*Task objective:* Write out the listing below character for character, though without its pictures.

(Dataset excerpt Opens)

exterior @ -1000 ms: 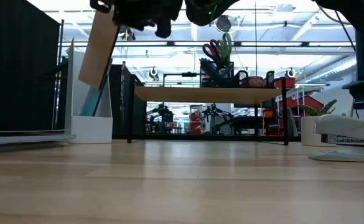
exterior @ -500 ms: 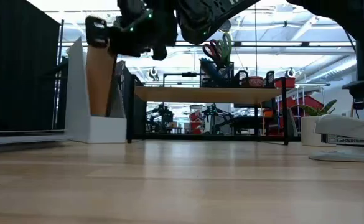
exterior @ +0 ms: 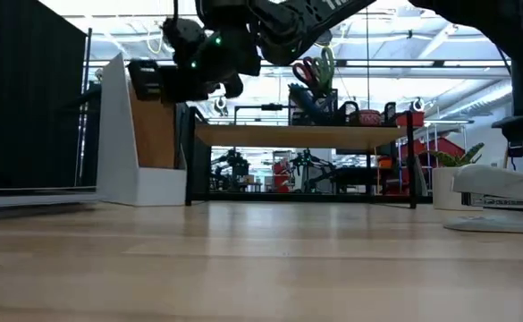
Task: Stock shelves
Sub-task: Put the purple book into the white bookshelf
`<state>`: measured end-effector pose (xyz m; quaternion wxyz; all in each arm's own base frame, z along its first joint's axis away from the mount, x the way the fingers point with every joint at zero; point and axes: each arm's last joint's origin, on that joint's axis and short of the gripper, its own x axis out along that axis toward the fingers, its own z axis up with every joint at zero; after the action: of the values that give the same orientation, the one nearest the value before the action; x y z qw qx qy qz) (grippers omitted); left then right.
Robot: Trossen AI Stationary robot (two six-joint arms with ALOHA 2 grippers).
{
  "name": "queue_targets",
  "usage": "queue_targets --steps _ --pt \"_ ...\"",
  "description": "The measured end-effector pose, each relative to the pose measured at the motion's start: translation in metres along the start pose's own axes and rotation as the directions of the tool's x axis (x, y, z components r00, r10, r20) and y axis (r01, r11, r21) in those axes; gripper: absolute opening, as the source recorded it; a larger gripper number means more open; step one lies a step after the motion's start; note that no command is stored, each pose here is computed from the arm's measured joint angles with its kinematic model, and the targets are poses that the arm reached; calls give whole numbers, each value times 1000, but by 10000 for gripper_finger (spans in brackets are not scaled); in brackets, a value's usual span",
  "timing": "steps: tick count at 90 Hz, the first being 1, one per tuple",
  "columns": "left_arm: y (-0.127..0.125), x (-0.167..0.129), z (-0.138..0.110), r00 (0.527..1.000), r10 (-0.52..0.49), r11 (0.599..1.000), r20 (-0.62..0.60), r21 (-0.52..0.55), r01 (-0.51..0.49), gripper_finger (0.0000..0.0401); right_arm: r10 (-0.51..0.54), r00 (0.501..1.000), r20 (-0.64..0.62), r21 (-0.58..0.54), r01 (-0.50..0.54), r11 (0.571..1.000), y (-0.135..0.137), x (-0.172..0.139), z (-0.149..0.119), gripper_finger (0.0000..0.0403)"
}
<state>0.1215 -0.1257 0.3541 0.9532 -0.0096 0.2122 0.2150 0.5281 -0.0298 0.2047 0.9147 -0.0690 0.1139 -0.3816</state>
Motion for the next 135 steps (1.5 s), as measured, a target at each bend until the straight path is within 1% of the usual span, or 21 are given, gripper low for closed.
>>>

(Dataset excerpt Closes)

*Answer for the task:*
exterior @ -1000 ms: 
exterior @ -500 ms: 
exterior @ +0 ms: 
Task: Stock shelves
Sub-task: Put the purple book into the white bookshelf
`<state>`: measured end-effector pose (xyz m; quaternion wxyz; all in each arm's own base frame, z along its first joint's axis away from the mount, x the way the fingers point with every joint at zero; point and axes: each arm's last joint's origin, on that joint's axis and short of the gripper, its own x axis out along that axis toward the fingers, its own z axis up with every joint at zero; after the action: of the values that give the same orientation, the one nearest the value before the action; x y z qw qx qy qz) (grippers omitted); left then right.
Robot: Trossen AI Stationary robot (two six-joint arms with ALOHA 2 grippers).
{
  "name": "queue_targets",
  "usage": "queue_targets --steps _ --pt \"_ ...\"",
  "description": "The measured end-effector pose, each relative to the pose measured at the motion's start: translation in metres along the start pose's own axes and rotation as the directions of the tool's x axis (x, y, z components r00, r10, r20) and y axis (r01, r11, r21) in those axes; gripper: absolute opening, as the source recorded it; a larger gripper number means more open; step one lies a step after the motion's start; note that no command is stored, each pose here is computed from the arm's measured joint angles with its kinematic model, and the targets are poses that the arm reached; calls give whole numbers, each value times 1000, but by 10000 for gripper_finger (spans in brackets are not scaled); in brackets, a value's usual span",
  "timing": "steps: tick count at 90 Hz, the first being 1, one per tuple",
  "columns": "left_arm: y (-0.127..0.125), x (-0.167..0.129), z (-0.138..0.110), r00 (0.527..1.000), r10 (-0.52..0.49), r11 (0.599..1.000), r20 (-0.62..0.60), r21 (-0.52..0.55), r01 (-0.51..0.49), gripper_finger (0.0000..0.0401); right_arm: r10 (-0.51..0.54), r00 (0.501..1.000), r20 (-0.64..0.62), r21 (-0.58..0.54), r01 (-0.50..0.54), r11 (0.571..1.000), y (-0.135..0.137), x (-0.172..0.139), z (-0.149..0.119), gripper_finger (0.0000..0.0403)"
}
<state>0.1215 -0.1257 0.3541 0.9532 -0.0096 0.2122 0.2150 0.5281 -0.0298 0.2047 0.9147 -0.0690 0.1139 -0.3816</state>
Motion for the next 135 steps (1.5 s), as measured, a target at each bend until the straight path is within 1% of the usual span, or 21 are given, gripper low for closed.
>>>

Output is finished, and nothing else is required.